Ellen had made herself a bubble bath in the sunken tub, and seemed quite content with a small foam pillow behind her head and the oxygen tank next to the tub, safe and dry. Sophie sat on the edge of the tub, glad to see her mother so relaxed. “How long have you been in here?”
“Not long. That nice young lady, Amaya, brought me some roasted chicken, string beans, and rice pilaf, delicious. I enjoyed it, almost as much as I’m enjoying this bath. My tub back home is a Dixie cup compared to this.” She grinned as if she had a secret. “This tub is big enough for an orgy.”

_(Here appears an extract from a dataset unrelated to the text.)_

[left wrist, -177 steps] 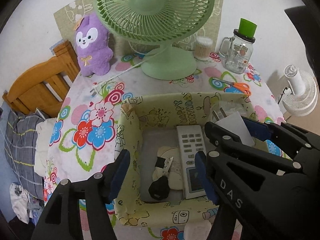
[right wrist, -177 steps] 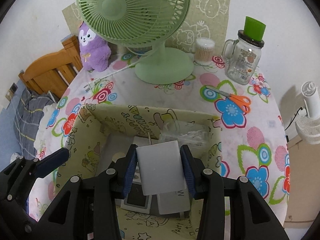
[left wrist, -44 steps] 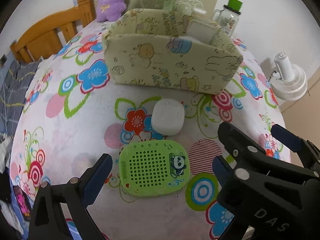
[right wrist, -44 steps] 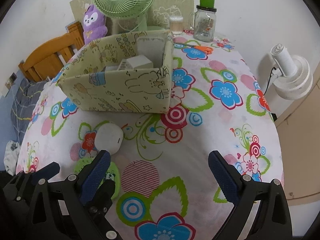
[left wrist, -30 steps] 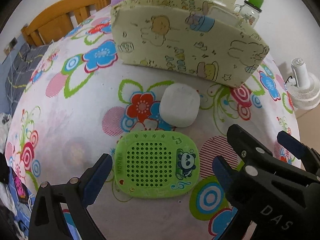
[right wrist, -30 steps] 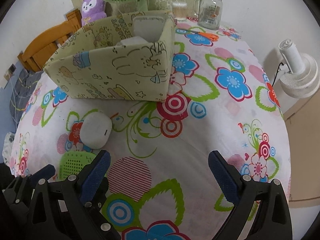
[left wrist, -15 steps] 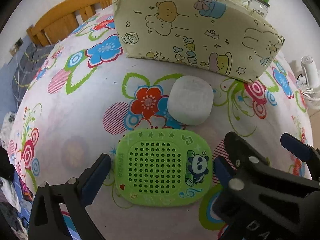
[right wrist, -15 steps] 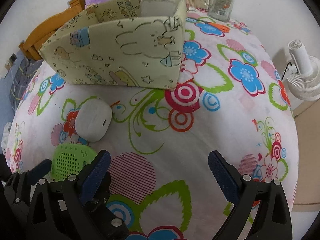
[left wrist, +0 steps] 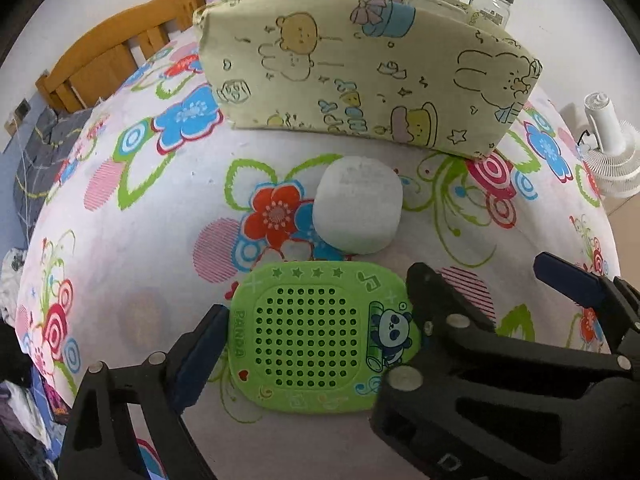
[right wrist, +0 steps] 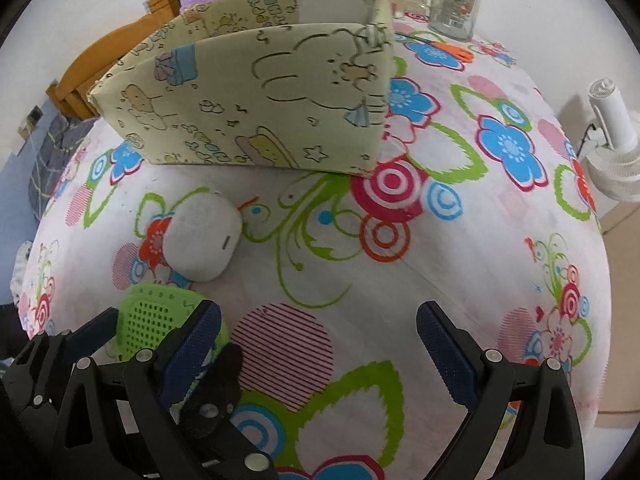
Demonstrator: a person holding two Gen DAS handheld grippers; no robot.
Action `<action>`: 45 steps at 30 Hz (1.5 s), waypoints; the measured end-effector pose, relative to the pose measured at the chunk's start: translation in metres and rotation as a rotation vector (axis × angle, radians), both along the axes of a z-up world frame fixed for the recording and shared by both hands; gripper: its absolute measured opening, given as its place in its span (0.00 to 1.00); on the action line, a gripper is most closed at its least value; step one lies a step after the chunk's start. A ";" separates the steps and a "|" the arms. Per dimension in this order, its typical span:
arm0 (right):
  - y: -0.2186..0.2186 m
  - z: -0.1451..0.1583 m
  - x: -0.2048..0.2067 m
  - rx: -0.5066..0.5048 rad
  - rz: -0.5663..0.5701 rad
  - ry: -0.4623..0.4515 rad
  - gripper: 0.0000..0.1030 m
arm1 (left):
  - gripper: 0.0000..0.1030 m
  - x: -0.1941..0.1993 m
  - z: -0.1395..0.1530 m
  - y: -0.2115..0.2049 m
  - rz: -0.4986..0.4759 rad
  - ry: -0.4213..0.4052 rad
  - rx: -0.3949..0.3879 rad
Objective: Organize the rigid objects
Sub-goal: 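Lower both tools toward the white round puck and green panda mat, then grasp the white round puck with the right tool while left grasps the green panda mat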
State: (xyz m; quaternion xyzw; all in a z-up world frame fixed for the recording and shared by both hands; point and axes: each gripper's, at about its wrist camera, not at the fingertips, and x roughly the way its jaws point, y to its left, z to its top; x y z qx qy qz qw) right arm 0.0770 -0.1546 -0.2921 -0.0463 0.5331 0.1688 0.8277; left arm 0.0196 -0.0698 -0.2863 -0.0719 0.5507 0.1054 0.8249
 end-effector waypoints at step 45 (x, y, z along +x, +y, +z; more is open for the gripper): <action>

“Mom!” Sophie tried to scold her and ended up laughing.
“Well m
aybe not a proper orgy.”
“What the hell is a proper orgy?” Sophie choked.
“More than four people,” she said matter-of-factly. “It’ll do for you and that man of yours. I bet there’s a tub like this in your bedroom.”
Sophie had no idea, but she was eager to find out. Her mother had planted ideas. “How are you feeling?”
“Just dandy.” Ellen’s grin was too wide, too bright, and completely lacking in sincerity.
“I’m gonna call your doctor and get him to refer you to an oncologist up here. I don’t want you going back to Jacksonville and going through this alone. Bobby’s not gonna help you, Mom.”
She sighed. “I know. New baby or dying wife, which would you prefer?” She glanced away from Sophie. “Whether here or there, it doesn’t matter. Either way, I’m a dead woman.”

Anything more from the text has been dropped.